Para Marcelo Mosse, a mensagem de Felício Zacarias está completamente distorcida e decorre do mesmo equívoco em que se baseia a actual reacção penal contra a corrupção: os corruptos são os funcionários do Estado.

“Ignora-se, ou se finge ignorar, que a corrupção acontece na interface entre o público e o privado e que ela não se resume ao desvio de fundos, ao peculato e à fraude”, denunciou Mosse.

Aliás, para a fonte está claro que ignora-se, ou finge-se ignorar, que a corrupção é essencialmente uma troca. Entre corruptor activo e corruptor passivo. E que muitas das vezes o corruptor activo é justamente o agente do sector privado.

“Intriga-me que o nosso GCCC se limite a tratar da pequena corrupção, quando todos sabemos que em Moçambique a grande corrupção, aquela que acontece no topo da governação, é mais perniciosa que a pequena corrupção.

Huntington dizia que a pequena corrupção até pode  propiciar uma certa paz social, porque ela permite uma redistribuição da riqueza. Mas este é outro debate”, disse Marcelo Mosse.

Mais caricato, de acordo com o jornalista moçambicano, é quando em Moçambique se ignoram situações onde empresários oferecem presentes de  luxo a dirigentes e seus filhos para terem acesso a isenções fiscais e ganharem concursos públicos.

Neste diapasão, Mosse esclarece que num contexto de luta contra a corrupção genuína, operações como a da EMATUM, concessões de licenças de mineração e algumas PPPs deviam ser investigadas. “Sabem, caros amigos, quantos processos judiciais o Estado moçambicano tem contra si em tribunais estrangeiros por causa da corrupção?”

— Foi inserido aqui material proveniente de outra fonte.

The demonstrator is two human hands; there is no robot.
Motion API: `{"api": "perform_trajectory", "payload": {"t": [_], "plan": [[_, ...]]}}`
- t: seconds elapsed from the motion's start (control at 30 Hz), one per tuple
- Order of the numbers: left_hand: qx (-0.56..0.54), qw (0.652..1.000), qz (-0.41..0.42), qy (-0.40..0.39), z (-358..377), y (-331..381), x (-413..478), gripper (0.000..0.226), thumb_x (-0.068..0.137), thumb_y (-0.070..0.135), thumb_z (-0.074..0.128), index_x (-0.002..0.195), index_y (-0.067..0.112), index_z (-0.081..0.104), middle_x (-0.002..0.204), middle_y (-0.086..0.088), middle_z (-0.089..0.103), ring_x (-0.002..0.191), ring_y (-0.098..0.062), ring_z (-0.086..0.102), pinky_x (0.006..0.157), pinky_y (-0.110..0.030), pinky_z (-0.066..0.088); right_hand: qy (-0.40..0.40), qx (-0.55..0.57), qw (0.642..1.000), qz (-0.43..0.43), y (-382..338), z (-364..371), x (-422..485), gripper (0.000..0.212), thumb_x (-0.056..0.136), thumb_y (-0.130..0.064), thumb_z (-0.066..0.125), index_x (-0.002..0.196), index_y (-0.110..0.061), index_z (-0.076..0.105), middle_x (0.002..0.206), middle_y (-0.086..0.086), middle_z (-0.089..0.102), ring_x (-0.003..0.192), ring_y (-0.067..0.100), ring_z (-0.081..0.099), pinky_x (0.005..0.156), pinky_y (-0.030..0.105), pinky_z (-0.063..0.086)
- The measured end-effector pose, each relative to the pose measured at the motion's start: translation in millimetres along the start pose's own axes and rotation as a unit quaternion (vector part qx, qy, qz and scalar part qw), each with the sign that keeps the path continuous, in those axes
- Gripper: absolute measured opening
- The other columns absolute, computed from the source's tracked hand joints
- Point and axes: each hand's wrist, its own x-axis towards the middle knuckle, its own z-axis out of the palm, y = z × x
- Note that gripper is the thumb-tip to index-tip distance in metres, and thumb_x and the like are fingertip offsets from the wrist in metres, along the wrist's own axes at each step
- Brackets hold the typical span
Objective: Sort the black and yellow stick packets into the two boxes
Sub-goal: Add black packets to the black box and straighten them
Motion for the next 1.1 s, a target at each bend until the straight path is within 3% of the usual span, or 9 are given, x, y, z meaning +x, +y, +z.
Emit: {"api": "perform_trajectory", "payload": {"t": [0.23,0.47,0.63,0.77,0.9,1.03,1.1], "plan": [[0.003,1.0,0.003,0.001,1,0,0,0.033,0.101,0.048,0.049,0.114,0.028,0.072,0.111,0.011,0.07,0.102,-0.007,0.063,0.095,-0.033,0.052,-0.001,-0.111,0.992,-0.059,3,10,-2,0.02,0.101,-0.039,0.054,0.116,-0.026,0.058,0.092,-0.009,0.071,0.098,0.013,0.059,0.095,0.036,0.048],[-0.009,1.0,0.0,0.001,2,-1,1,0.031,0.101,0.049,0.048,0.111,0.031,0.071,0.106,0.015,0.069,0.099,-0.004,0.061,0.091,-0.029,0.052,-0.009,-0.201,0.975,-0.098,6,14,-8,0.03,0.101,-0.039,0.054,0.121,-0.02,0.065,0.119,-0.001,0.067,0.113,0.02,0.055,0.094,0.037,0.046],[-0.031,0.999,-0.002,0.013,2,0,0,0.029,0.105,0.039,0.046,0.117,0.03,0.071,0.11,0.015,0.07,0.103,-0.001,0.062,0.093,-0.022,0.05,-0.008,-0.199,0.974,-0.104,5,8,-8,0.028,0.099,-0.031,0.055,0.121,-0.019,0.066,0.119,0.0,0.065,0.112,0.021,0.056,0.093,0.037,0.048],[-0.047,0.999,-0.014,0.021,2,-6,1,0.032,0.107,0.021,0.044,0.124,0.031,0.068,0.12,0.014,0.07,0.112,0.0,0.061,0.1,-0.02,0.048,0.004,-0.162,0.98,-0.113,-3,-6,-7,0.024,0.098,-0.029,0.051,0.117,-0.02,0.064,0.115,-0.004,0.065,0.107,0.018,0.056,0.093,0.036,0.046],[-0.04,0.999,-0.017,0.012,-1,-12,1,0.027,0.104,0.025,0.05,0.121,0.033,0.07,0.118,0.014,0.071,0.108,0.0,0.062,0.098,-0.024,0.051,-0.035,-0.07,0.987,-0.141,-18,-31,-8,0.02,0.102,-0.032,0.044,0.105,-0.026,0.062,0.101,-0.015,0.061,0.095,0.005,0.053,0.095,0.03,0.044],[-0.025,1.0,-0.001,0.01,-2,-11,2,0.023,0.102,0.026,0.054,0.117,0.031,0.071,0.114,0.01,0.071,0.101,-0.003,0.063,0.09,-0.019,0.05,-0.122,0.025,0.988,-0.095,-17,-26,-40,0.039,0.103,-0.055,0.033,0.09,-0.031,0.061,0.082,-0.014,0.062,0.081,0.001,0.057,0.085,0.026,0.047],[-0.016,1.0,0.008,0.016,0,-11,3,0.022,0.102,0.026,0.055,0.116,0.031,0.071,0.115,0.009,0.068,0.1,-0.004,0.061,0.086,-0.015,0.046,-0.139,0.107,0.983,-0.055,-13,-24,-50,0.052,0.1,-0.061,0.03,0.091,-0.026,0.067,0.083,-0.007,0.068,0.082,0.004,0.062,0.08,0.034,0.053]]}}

Entretanto, Marcelo Mosse espera que “as empresas do Felício tenham criado emprego para moçambicanos e paguem os impostos devidos. Mas a minha grande decepção é que, mesmo com a reforma do Código Penal, continuamos a ter um conhecimento limitado sobre a economia política da corrupção e o que fazer para que ela seja controlada. E o PR Nyusi ainda anda nas nuvens sobre esta matéria. Não sei se de propósito mas é tremenda esta falta de vontade para se limpar a sujeira que envolve a gestão da riqueza nacional”.

Marcelo Mosse é jornalista investigador que tem vindo a  escrever vários artigos de opinião, sobretudo de carácter político e social em Moçambique.

Trata-se de um jornalista que já recebeu vários prémios de jornalismo investigativo, com destaque para o prémio intitulado “Carlos Cardoso”, instituído em 2002 pela delegação da União Europeia.

Faz parte da sua biografia ter ocupado o cargo de Director-Geral do Centro de Integridade Pública (CIP), no qual foi substituído por Adriano Nuvunga em finais de 2012.